Collected data entries
==========

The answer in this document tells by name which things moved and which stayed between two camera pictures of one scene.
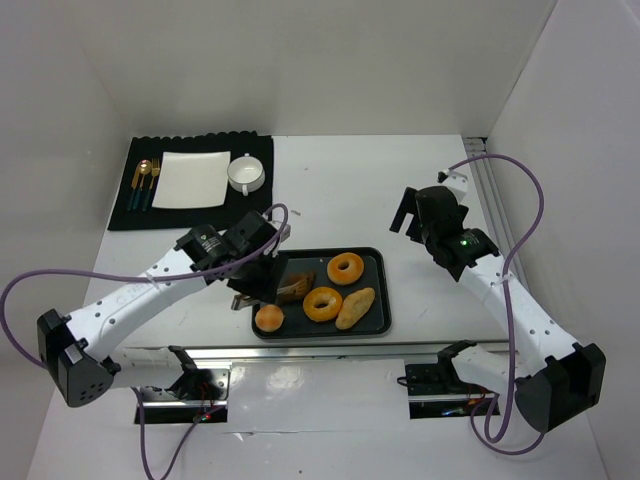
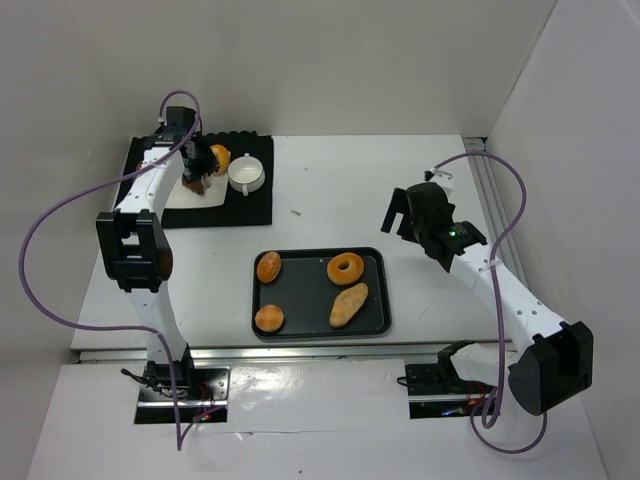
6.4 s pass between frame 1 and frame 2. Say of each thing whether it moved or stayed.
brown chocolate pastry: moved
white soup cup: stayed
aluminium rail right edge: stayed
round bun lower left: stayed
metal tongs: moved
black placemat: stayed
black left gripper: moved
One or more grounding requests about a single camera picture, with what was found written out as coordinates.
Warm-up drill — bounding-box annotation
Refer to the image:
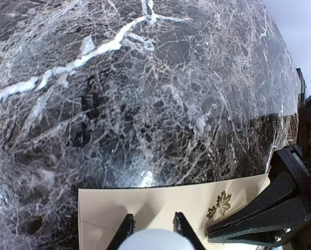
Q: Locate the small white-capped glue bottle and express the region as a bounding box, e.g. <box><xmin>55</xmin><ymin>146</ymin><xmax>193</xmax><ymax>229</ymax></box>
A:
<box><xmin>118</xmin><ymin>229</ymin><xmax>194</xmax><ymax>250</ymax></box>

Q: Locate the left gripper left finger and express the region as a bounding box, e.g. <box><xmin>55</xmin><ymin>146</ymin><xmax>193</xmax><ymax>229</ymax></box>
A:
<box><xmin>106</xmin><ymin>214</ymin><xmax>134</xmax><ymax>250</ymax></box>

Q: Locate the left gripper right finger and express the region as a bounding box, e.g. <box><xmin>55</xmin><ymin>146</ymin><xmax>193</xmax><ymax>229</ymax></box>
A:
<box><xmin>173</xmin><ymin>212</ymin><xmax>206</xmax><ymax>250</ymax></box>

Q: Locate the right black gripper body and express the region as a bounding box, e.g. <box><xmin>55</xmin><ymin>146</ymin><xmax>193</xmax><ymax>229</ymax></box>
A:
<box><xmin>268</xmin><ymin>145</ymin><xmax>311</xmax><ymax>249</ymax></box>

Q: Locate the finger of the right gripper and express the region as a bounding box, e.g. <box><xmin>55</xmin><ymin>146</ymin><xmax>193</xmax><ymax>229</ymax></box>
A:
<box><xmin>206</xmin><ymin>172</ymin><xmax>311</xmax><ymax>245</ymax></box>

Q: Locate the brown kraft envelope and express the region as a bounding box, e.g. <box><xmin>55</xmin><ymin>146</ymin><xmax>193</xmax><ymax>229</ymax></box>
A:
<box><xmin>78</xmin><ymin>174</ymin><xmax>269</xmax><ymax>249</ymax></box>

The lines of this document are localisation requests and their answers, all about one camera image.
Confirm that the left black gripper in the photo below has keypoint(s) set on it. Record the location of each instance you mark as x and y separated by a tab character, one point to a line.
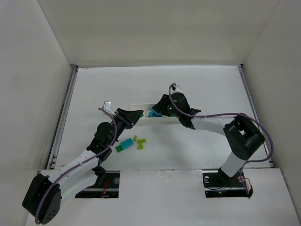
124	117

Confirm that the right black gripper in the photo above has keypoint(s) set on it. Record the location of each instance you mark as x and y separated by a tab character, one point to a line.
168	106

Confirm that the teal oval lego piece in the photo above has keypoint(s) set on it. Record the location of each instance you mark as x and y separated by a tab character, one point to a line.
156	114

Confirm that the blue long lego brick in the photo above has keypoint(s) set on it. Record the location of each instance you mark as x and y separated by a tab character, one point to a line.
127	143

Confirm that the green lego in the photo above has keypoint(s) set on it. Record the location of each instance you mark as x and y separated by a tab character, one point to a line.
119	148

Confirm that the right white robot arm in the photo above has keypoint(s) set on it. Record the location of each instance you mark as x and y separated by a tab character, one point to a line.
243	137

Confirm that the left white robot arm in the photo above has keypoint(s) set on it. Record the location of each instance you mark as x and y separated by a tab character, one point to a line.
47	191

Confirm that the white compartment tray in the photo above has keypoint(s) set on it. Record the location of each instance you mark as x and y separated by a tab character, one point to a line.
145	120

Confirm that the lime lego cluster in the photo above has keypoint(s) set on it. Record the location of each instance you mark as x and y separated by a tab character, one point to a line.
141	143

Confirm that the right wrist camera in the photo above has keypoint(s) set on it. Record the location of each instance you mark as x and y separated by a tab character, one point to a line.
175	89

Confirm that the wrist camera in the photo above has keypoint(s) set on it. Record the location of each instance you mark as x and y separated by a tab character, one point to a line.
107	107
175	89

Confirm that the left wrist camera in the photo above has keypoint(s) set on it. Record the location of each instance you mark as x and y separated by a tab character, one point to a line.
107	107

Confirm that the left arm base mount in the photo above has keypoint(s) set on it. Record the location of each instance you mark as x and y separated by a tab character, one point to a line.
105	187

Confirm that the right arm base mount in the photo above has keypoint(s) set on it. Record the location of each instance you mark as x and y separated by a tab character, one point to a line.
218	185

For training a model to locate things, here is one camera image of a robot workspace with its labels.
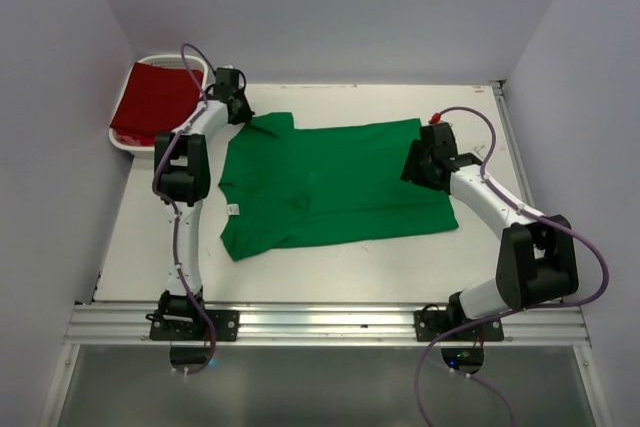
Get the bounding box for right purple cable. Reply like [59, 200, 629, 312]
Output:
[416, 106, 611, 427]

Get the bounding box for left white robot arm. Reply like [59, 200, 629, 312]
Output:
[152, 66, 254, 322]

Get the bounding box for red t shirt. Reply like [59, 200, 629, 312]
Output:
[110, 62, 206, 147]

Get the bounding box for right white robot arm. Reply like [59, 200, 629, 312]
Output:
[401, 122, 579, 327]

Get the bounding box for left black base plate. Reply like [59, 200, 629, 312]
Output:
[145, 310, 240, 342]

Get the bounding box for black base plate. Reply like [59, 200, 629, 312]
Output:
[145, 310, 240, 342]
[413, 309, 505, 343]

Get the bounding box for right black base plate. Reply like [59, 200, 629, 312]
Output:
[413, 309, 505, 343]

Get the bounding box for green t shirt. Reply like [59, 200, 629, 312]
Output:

==========

#### What the task asks:
Only the lines from the start of the records through the line containing "white soup cup: stayed" should be repeated, word for word, with the pictures left out.

#### Finished exercise:
The answer in this document tells by name which things moved and which stayed between two camera pictures of one scene.
6.4 s pass between frame 1 and frame 2. Say of each thing whether it moved or stayed.
brown chocolate pastry: moved
white soup cup: stayed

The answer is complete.